5

Modulo bias is a problem that arises when naively using the modulo operation to get pseudorandom numbers smaller than a given "upper bound".

Therefore as a C programmer I am using a modified version of the arc4random_uniform() function to generate evenly distributed pseudorandom numbers.

The problem is I do not understand how the function works, mathematically.

This is the function's explanatory comment, followed by a link to the full source code:

/*
 * Calculate a uniformly distributed random number less than upper_bound
 * avoiding "modulo bias".
 *
 * Uniformity is achieved by generating new random numbers until the one
 * returned is outside the range [0, 2**32 % upper_bound).  This
 * guarantees the selected random number will be inside
 * [2**32 % upper_bound, 2**32) which maps back to [0, upper_bound)
 * after reduction modulo upper_bound.
 */

http://cvsweb.openbsd.org/cgi-bin/cvsweb/src/lib/libc/crypt/arc4random_uniform.c?rev=1.1&content-type=text/x-cvsweb-markup

From the comment above we can define:

  • [2^32 % upper_bound, 2^32) - interval A
  • [0, upper_bound) - interval B

In order to work, the function relies on the fact that interval A maps to interval B.

My question is: mathematically, how come the numbers in interval A map uniformly to the ones in interval B? And is there a proof for this?

Log
  • 239
  • 1
  • 5
  • 1
    May I suggest this reading: http://ericlippert.com/2013/12/16/how-much-bias-is-introduced-by-the-remainder-technique/ – ouah Aug 27 '15 at 20:40
  • "Generating new random numbers until..." is a poor technique. I don't have the answer to hand, but it is better to scale the random number to the required range, than reject and waste time. Is this any use? http://stackoverflow.com/questions/10984974/why-do-people-say-there-is-modulo-bias-when-using-a-random-number-generator The whole idea of random numbers is fraught with difficulty, it is easy to confuse "random" with "evenly distributed". – Weather Vane Aug 27 '15 at 20:48
  • "... it is better to scale the random number to the required range, ..." This is in fact not possible :-) For instance, try sampling an integer uniformly from the set {1, 2, 3, 4, 5} using a single throw of a dice. – m7thon Aug 28 '15 at 00:29
  • @m7thon doesn't a die have 6 sides? – Weather Vane Aug 28 '15 at 00:48
  • @Weather yes, and ideally it lands on each of these with equal probability. – m7thon Aug 28 '15 at 00:56

1 Answers1

7

Sometimes it helps to start with an easily understood example, and then generalize from there. To keep things simple, let's imagine that arc4random returns a uint8_t instead of a uint32_t, so the output from arc4random is a number in the interval [0,256). And let's choose an upper_bound of 7.

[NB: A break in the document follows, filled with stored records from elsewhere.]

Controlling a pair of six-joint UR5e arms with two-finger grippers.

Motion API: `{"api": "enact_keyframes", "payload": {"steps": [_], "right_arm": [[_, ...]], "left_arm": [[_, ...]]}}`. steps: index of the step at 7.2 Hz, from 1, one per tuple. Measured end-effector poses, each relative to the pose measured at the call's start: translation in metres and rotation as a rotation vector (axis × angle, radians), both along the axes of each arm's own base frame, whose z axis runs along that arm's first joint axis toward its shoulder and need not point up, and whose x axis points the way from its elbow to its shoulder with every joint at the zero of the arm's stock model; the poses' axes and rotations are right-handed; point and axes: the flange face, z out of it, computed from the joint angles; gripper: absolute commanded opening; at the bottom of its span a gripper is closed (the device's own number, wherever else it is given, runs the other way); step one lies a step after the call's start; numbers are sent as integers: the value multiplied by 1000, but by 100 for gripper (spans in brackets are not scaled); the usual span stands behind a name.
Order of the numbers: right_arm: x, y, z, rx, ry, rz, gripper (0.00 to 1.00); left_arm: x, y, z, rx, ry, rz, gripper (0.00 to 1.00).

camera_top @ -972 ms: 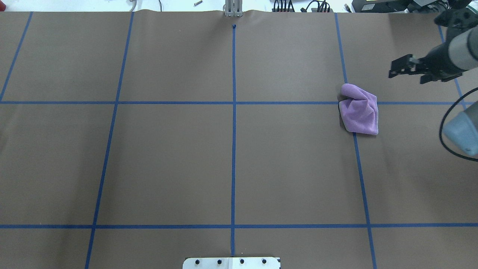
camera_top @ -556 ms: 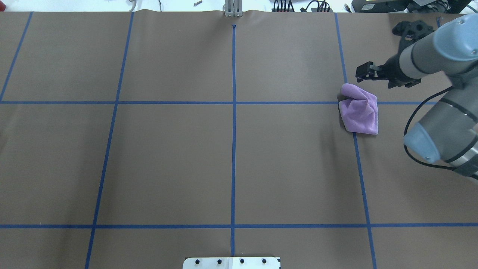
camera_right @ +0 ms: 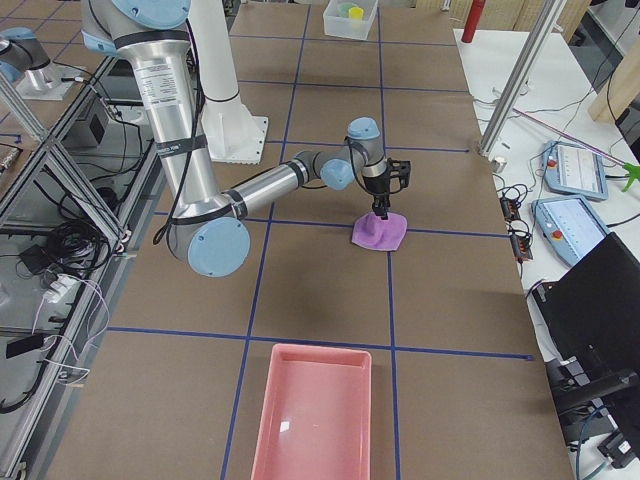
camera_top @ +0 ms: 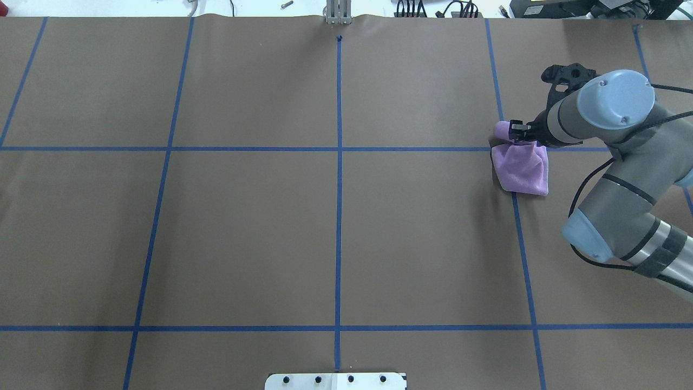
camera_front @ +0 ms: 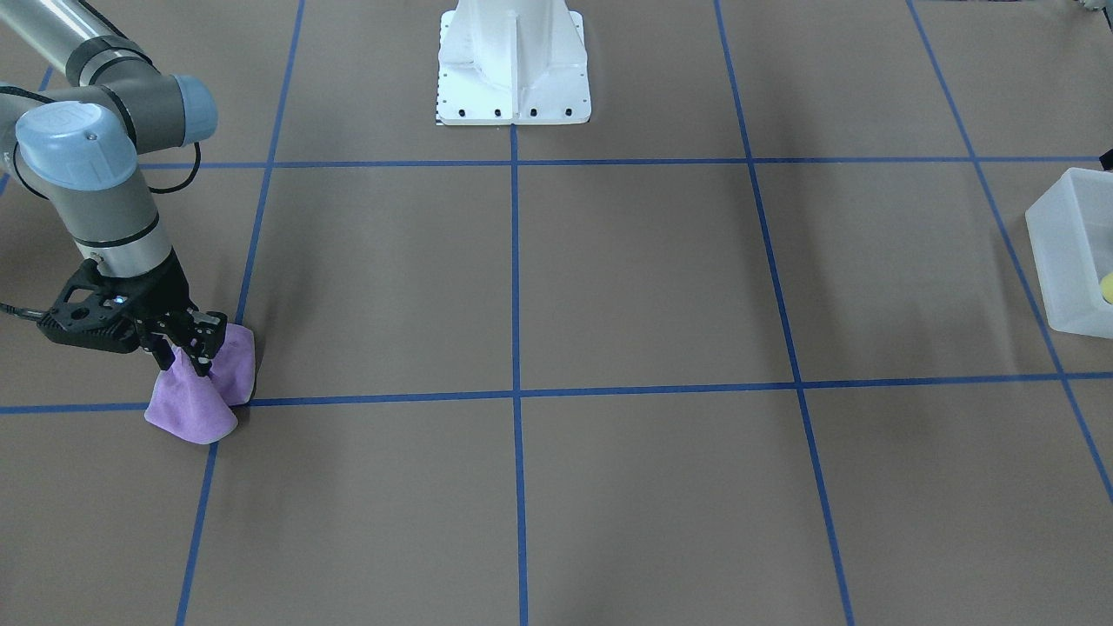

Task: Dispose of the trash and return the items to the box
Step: 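Reach the right gripper down to the purple cloth and pinch it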

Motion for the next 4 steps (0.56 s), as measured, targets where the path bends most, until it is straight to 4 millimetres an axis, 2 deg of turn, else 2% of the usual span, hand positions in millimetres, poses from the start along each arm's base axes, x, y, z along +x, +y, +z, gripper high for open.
{"api": "enact_keyframes", "payload": {"steps": [2, 3, 4], "right_arm": [[3, 4, -2, 2, -6, -1, 45], [3, 5, -5, 4, -9, -1, 42], [3, 5, -6, 5, -11, -2, 30]], "left_arm": [[0, -1, -1, 3, 0, 0, 98], [0, -1, -1, 3, 0, 0, 98], [0, -1, -1, 3, 0, 0, 98]]}}
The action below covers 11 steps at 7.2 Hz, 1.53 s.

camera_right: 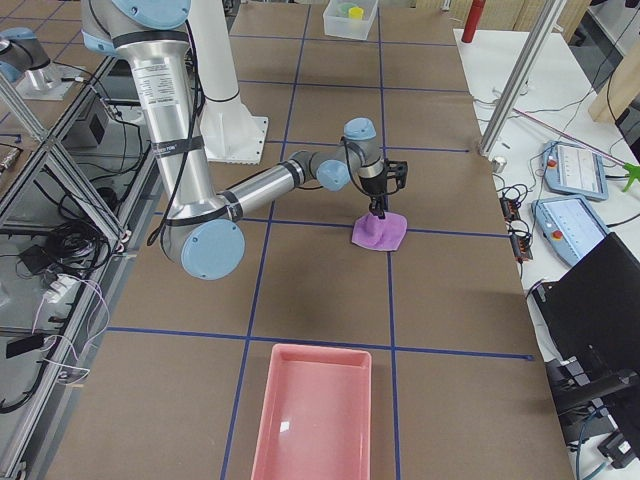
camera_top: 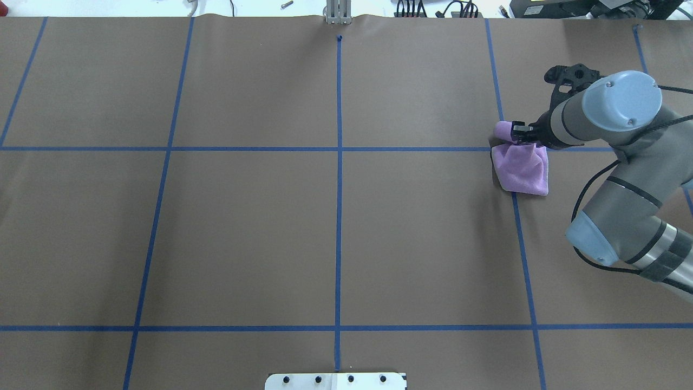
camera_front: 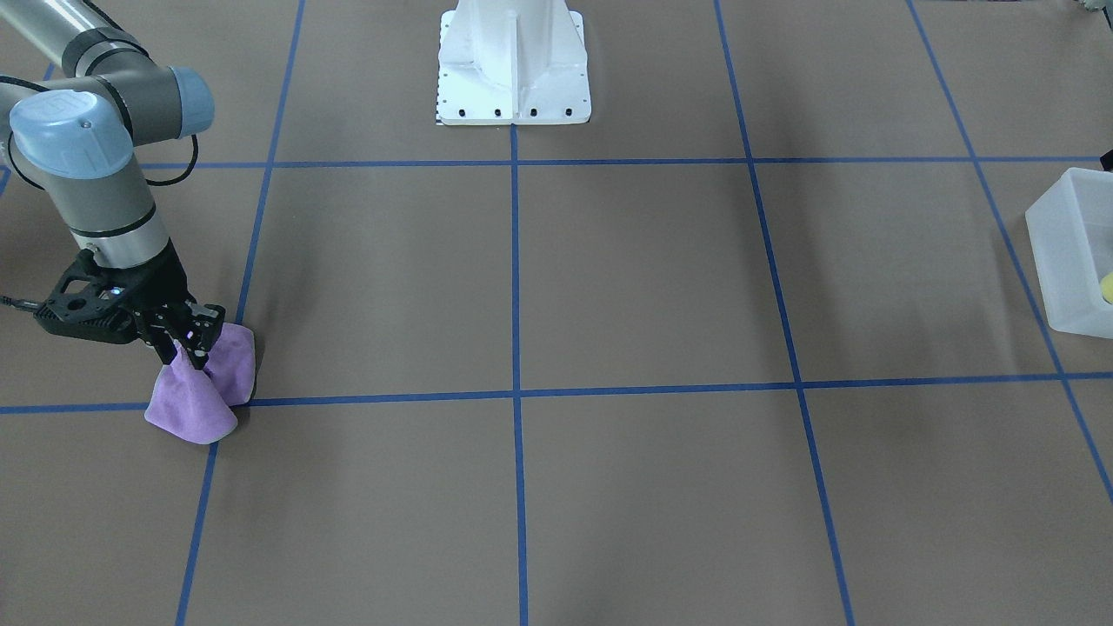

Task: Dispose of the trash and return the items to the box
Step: 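Reach the right gripper down to the purple cloth and pinch it, then lift the purple cloth with the right gripper and carry it away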

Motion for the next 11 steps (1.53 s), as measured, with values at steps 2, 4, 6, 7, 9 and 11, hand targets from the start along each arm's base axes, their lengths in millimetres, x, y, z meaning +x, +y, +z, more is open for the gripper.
{"api": "enact_keyframes", "payload": {"steps": [2, 4, 6, 7, 9, 11], "right_arm": [[-2, 2, 0, -2, 3, -4, 0], [-3, 3, -2, 0, 0, -7, 0], [7, 7, -22, 1, -4, -7, 0], [22, 8, -38, -21, 9, -9, 0], [90, -6, -47, -45, 17, -71, 0], [186, -9, -10, -13, 30, -172, 0]], "left_arm": [[0, 0, 0, 0, 0, 0, 98], [0, 0, -1, 1, 0, 0, 98], [0, 0, -1, 2, 0, 0, 98], [-1, 1, 1, -2, 0, -1, 98], [-3, 2, 3, -14, -12, -11, 98], [-6, 3, 5, -28, -38, -25, 98]]}}
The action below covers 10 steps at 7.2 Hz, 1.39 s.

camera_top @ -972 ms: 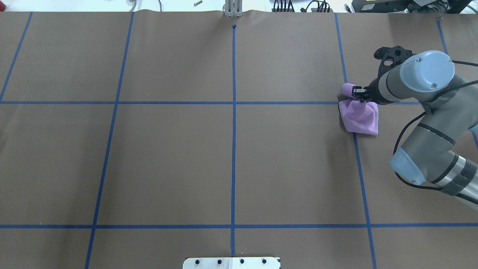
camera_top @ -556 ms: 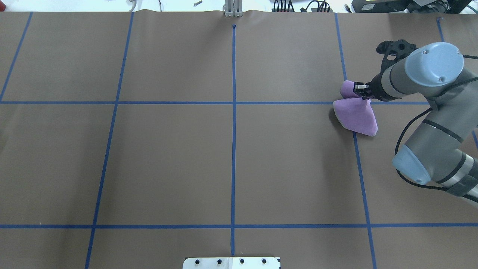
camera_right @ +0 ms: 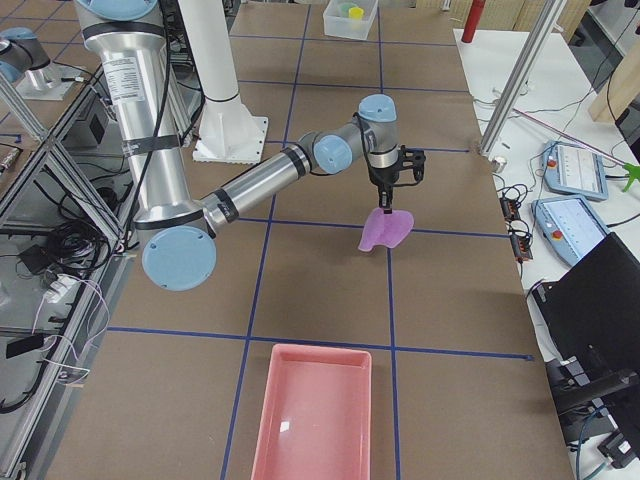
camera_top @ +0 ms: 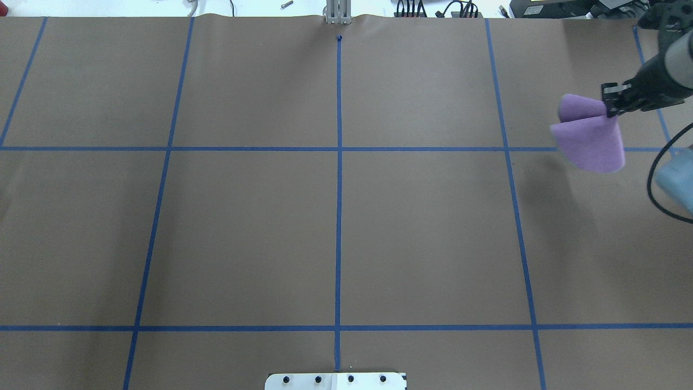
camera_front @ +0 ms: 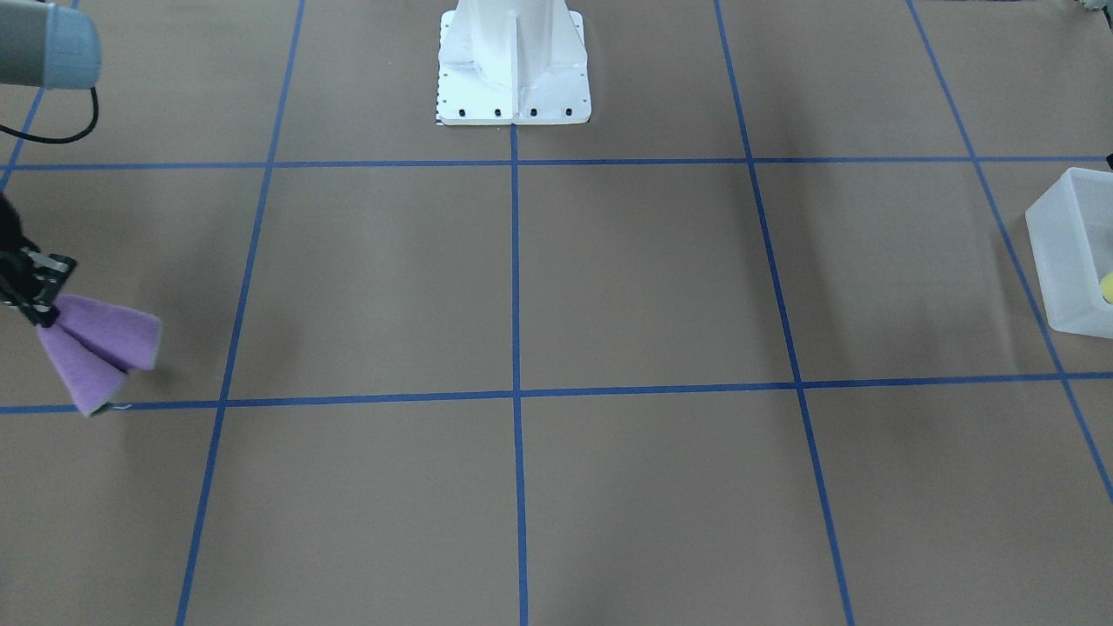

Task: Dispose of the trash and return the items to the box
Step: 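Lift the purple cloth with the right gripper and carry it away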

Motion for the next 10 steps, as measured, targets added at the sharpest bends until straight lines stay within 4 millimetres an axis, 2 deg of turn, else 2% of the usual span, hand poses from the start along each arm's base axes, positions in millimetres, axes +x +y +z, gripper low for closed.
{"api": "enact_keyframes", "payload": {"steps": [1, 2, 4, 5, 6, 7, 8, 9, 10], "right_arm": [[54, 10, 30, 25, 13, -49, 0], [114, 29, 64, 47, 9, -94, 0], [226, 89, 129, 86, -17, -145, 0], [270, 117, 159, 96, -2, -172, 0], [304, 137, 191, 100, 21, -215, 0], [324, 150, 231, 98, 32, -268, 0], [331, 158, 272, 91, 29, -306, 0], [332, 165, 310, 76, 21, -316, 0], [331, 171, 339, 61, 14, -313, 0]], "left_arm": [[-2, 4, 2, -5, -5, -5, 98], [-3, 12, 3, -11, -6, -9, 98], [-5, 19, 3, -11, -7, -11, 98], [-5, 19, 3, -11, -8, -11, 98], [-5, 19, 3, -10, -8, -11, 98], [-5, 19, 3, -10, -8, -11, 98], [-5, 19, 3, -10, -7, -11, 98], [-5, 19, 3, -10, -7, -12, 98], [-5, 19, 3, -10, -7, -12, 98]]}}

Note that 7 does not divide evenly into 256

256 = 7 * 36 + 4

That means that naively using the modulo operation to get pseudorandom numbers smaller than 7 would result in the following probability distribution

37/256 for outcomes 0,1,2,3
36/256 for outcomes 4,5,6

That's what's known as modulo bias, outcomes 0,1,2,3 are more likely than outcomes 4,5,6.

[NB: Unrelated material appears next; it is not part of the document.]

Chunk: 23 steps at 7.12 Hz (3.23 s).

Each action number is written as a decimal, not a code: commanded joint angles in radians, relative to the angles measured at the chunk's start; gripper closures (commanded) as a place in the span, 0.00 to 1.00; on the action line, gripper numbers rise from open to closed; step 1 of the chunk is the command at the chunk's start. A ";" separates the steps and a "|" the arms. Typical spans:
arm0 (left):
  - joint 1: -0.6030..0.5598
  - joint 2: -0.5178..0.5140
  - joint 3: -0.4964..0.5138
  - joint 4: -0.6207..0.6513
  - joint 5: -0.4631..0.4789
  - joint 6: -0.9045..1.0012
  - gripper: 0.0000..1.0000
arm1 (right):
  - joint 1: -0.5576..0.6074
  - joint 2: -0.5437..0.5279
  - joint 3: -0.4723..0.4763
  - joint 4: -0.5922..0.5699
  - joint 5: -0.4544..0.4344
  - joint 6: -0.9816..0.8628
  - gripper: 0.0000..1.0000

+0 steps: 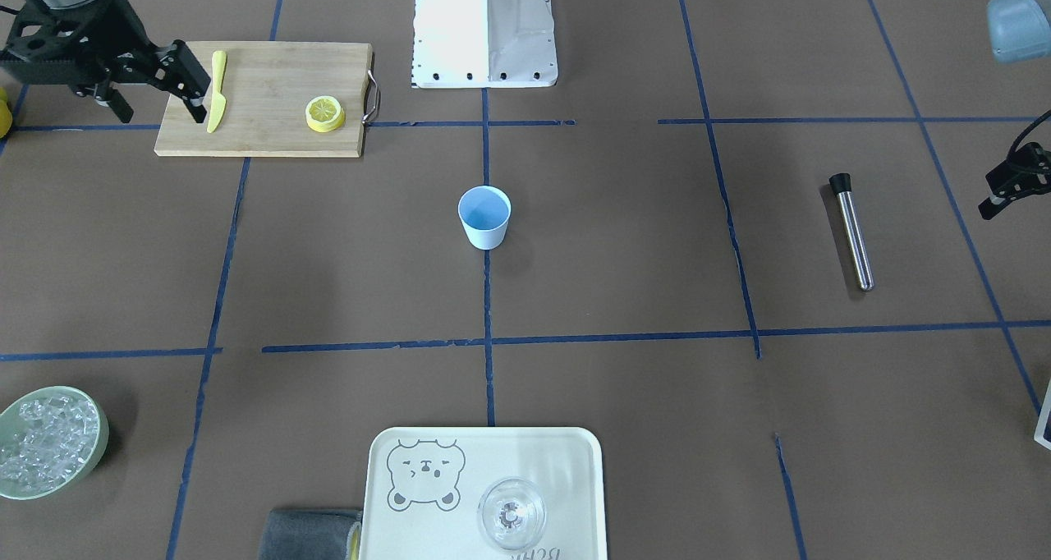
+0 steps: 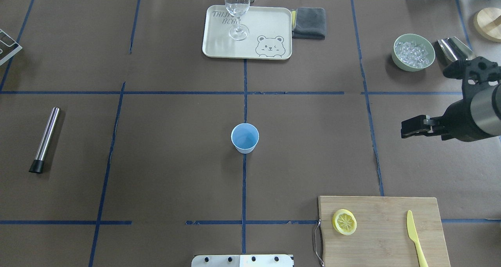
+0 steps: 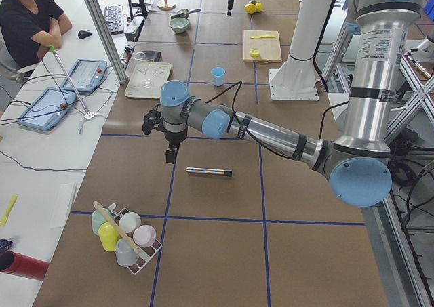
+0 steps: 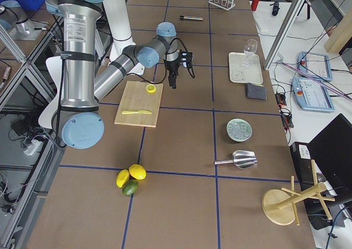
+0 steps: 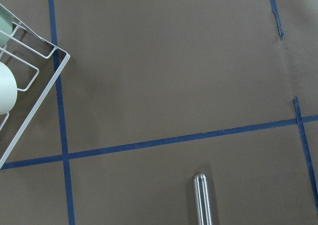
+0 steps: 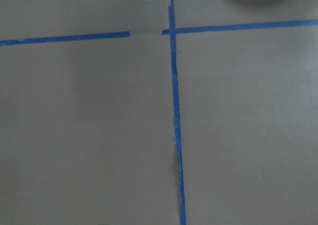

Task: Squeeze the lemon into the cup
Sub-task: 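Move the right gripper down toward the lemon slice on the cutting board, then close the right gripper on the lemon slice and squeeze it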

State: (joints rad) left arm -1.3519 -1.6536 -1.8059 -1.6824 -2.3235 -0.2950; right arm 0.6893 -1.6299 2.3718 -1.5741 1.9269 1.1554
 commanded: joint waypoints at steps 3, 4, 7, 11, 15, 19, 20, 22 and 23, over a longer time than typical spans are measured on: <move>0.002 0.001 0.014 -0.005 0.000 -0.003 0.00 | -0.501 -0.024 0.044 0.065 -0.385 0.436 0.00; 0.002 0.003 0.022 -0.013 0.000 -0.003 0.00 | -0.552 -0.030 0.038 0.069 -0.437 0.464 0.00; 0.004 0.001 0.033 -0.017 -0.002 -0.003 0.00 | -0.625 -0.085 -0.064 0.236 -0.500 0.497 0.00; 0.002 0.001 0.033 -0.017 -0.004 -0.001 0.00 | -0.643 -0.039 -0.147 0.243 -0.497 0.497 0.00; 0.002 0.001 0.034 -0.017 -0.004 -0.001 0.00 | -0.643 -0.004 -0.174 0.243 -0.494 0.491 0.00; 0.002 0.001 0.037 -0.017 -0.004 -0.001 0.00 | -0.643 0.011 -0.206 0.243 -0.494 0.483 0.00; 0.002 0.001 0.033 -0.019 -0.004 -0.003 0.00 | -0.645 0.013 -0.209 0.243 -0.494 0.483 0.00; 0.002 0.001 0.034 -0.019 -0.004 -0.003 0.00 | -0.642 0.019 -0.217 0.243 -0.496 0.481 0.00; 0.004 0.001 0.034 -0.019 -0.004 -0.001 0.00 | -0.639 0.019 -0.224 0.243 -0.496 0.481 0.00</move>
State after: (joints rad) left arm -1.3497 -1.6521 -1.7718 -1.7011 -2.3270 -0.2969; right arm 0.0478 -1.6116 2.1547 -1.3315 1.4314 1.6369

To avoid modulo bias we could simply reject the values 252,253,254,255, and generate a new number until the result is in the interval [0,252). All the numbers in the interval [0,252) have equal probability (rejecting higher numbers doesn't effect the distribution of the lower numbers). And since 7 divides evenly into 252, the resulting probability distribution is uniform

 36/252 for outcomes 0,1,2,3,4,5,6,7

That's essentially what arc4random_uniform does, except that arc4random_uniform rejects numbers at the bottom of the range. Specifically, interval A would be

[2^8 % 7, 2^8) which is [4, 256)

After generating a number (call it N) in the interval [4,256) the final calculation is

outcome = N % 7

There are 252 numbers in the interval [4,256), and since 252 is a multiple of 7, every outcome on the interval [0,7) has equal probability.


That's how arc4random_uniform works, it rejects/retries on a small range of numbers, and the count of numbers in the remaining range is a multiple of the upper_bound. (Since the upper_bound is typically a small number compared to 2^32, the odds of having multiple retries for a single outcome is quite small.)

But do you really care about modulo bias? In most cases, the answer is, "No". Consider our example with an upper bound of 7. The probability distribution for the naive modulo implementation is

613566757 / 4294967296 for outcomes 0,1,2,3
613566756 / 4294967296 for outcomes 4,5,6

which is a modulo bias of less than 0.0000002%.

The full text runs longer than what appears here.